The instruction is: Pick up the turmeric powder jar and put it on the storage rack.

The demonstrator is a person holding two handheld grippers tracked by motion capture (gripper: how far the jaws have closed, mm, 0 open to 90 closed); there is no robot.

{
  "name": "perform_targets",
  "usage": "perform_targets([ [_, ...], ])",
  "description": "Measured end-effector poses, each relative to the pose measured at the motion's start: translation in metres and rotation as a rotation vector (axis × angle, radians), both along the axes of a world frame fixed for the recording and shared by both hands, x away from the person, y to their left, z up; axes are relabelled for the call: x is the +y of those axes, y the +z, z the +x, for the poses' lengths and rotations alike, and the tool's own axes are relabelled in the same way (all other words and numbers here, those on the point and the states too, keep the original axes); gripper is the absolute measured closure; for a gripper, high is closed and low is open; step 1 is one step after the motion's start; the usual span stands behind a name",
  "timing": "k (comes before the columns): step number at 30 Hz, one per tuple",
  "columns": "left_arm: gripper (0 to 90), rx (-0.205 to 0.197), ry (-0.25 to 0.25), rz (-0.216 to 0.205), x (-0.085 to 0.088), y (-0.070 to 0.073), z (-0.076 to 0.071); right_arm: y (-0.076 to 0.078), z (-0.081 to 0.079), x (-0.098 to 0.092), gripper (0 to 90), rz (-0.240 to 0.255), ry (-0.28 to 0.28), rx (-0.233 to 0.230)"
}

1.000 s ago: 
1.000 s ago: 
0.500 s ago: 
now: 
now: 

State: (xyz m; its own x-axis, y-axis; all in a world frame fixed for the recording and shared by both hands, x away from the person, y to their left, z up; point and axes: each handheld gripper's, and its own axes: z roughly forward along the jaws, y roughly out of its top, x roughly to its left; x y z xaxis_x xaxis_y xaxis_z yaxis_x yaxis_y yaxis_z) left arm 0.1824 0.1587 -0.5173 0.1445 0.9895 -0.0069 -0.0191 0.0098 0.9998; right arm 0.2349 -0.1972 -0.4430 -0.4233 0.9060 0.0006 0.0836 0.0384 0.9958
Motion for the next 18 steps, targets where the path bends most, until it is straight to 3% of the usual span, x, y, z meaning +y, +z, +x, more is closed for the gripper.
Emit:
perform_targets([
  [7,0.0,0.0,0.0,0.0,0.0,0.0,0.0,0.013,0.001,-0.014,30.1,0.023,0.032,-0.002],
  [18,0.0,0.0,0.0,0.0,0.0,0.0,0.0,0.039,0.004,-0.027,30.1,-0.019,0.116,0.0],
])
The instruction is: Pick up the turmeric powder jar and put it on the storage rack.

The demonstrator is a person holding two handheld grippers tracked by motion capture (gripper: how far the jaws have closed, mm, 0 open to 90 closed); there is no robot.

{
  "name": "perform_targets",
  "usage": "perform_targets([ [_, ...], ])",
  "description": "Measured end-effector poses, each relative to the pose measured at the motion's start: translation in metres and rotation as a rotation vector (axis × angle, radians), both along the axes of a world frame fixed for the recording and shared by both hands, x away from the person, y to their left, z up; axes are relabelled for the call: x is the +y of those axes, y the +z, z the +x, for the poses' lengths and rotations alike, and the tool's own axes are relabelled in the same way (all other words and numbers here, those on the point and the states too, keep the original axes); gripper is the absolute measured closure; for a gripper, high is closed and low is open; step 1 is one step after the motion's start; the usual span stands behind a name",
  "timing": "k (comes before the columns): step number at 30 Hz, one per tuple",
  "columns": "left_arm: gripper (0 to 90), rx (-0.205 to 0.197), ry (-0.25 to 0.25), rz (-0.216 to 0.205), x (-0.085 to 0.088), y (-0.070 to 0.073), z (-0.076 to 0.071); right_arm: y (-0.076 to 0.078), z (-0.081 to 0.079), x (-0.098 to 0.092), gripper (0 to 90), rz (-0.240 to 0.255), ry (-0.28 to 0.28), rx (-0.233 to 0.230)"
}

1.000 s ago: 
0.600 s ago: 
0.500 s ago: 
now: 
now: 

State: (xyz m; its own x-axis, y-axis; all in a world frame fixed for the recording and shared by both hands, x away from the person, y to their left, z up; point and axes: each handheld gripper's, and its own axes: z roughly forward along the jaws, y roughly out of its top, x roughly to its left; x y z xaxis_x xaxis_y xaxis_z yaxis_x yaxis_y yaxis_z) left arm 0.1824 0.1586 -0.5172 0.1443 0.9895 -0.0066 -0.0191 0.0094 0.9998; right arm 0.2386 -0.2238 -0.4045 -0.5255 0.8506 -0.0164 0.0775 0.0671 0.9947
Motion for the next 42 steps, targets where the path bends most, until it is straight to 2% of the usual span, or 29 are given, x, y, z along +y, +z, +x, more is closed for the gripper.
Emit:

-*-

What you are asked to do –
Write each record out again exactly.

Result for this exercise –
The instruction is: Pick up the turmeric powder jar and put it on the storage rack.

The demonstrator is a person holding two handheld grippers tracked by motion capture (gripper: how far the jaws have closed, mm, 0 open to 90 closed); there is no robot.

{
  "name": "perform_targets",
  "usage": "perform_targets([ [_, ...], ])",
  "description": "Measured end-effector poses, each relative to the pose measured at the motion's start: translation in metres and rotation as a rotation vector (axis × angle, radians), both along the axes of a world frame fixed for the recording and shared by both hands, x away from the person, y to their left, z up; axes are relabelled for the call: x is the +y of those axes, y the +z, z the +x, for the poses' lengths and rotations alike, and the tool's own axes are relabelled in the same way (all other words and numbers here, those on the point and the states too, keep the original axes); gripper is the absolute measured closure; for a gripper, high is closed and low is open; step 1 is one step after the motion's start; the usual span stands behind a name",
  "timing": "k (comes before the columns): step number at 30 Hz, one per tuple",
  "columns": "left_arm: gripper (0 to 90), rx (-0.205 to 0.197), ry (-0.25 to 0.25), rz (-0.216 to 0.205), x (-0.085 to 0.088), y (-0.070 to 0.073), z (-0.076 to 0.071); right_arm: y (-0.076 to 0.078), z (-0.081 to 0.079), x (-0.098 to 0.092), gripper (0 to 90), rz (-0.240 to 0.255), ry (-0.28 to 0.28), rx (-0.233 to 0.230)"
}

1.000 s ago: 
1.000 s ago: 
0.500 s ago: 
now: 
now: 

State: (xyz m; its own x-axis, y-axis; all in a world frame fixed for the recording and shared by both hands, x away from the person, y to their left, z up; point and axes: each handheld gripper's, and its own axes: z roughly forward along the jaws, y roughly out of its top, x roughly to its left; x y z xaxis_x xaxis_y xaxis_z yaxis_x yaxis_y yaxis_z) left arm 0.1824 0.1587 -0.5173 0.1445 0.9895 -0.0069 -0.0191 0.0098 0.9998; right arm 0.2349 -0.1972 -0.4430 -0.4233 0.9060 0.0006 0.0836 0.0384 0.9958
Motion for the next 18 steps, targets where the path bends most, until it is straight to 3% of the usual span, x, y, z meaning +y, +z, +x, more is closed for the gripper.
Emit:
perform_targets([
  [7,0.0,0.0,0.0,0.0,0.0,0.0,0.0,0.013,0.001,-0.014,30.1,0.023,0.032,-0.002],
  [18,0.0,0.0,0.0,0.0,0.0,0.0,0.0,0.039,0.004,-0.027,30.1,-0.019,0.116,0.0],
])
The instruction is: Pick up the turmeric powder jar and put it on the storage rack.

The demonstrator is a person holding two handheld grippers tracked by motion capture (gripper: how far the jaws have closed, mm, 0 open to 90 closed); there is no robot.

{
  "name": "perform_targets",
  "usage": "perform_targets([ [_, ...], ])",
  "description": "Measured end-effector poses, each relative to the pose measured at the motion's start: translation in metres and rotation as a rotation vector (axis × angle, radians), both along the axes of a world frame fixed for the recording and shared by both hands, x away from the person, y to their left, z up; axes are relabelled for the call: x is the +y of those axes, y the +z, z the +x, for the poses' lengths and rotations alike, and the tool's own axes are relabelled in the same way (all other words and numbers here, those on the point and the states too, keep the original axes); gripper is the absolute measured closure; for a gripper, high is closed and low is open; step 1 is one step after the motion's start; the usual span stands behind a name",
  "timing": "k (comes before the columns): step number at 30 Hz, one per tuple",
  "columns": "left_arm: gripper (0 to 90), rx (-0.205 to 0.197), ry (-0.25 to 0.25), rz (-0.216 to 0.205), x (-0.085 to 0.088), y (-0.070 to 0.073), z (-0.076 to 0.071); right_arm: y (-0.076 to 0.078), z (-0.081 to 0.079), x (-0.098 to 0.092), gripper (0 to 90), rz (-0.240 to 0.255), ry (-0.28 to 0.28), rx (-0.233 to 0.230)"
}

1.000 s ago: 
0.600 s ago: 
0.500 s ago: 
now: 
now: 

State: (xyz m; its own x-axis, y-axis; all in a world frame fixed for the recording and shared by both hands, x away from the person, y to their left, z up; point and axes: each handheld gripper's, and its own axes: z roughly forward along the jaws, y roughly out of its top, x roughly to its left; x y z xaxis_x xaxis_y xaxis_z yaxis_x yaxis_y yaxis_z) left arm 0.1824 0.1586 -0.5172 0.1443 0.9895 -0.0066 -0.0191 0.0094 0.9998; right arm 0.2386 -0.2238 -0.4045 -0.5255 0.8506 -0.0164 0.0775 0.0671 0.9947
Motion for the next 42 steps, targets where the path bends most, until it is straight to 2% of the usual span, or 29 are given, x, y, z along +y, +z, +x, more is closed for the gripper.
Emit:

There is no more to the answer.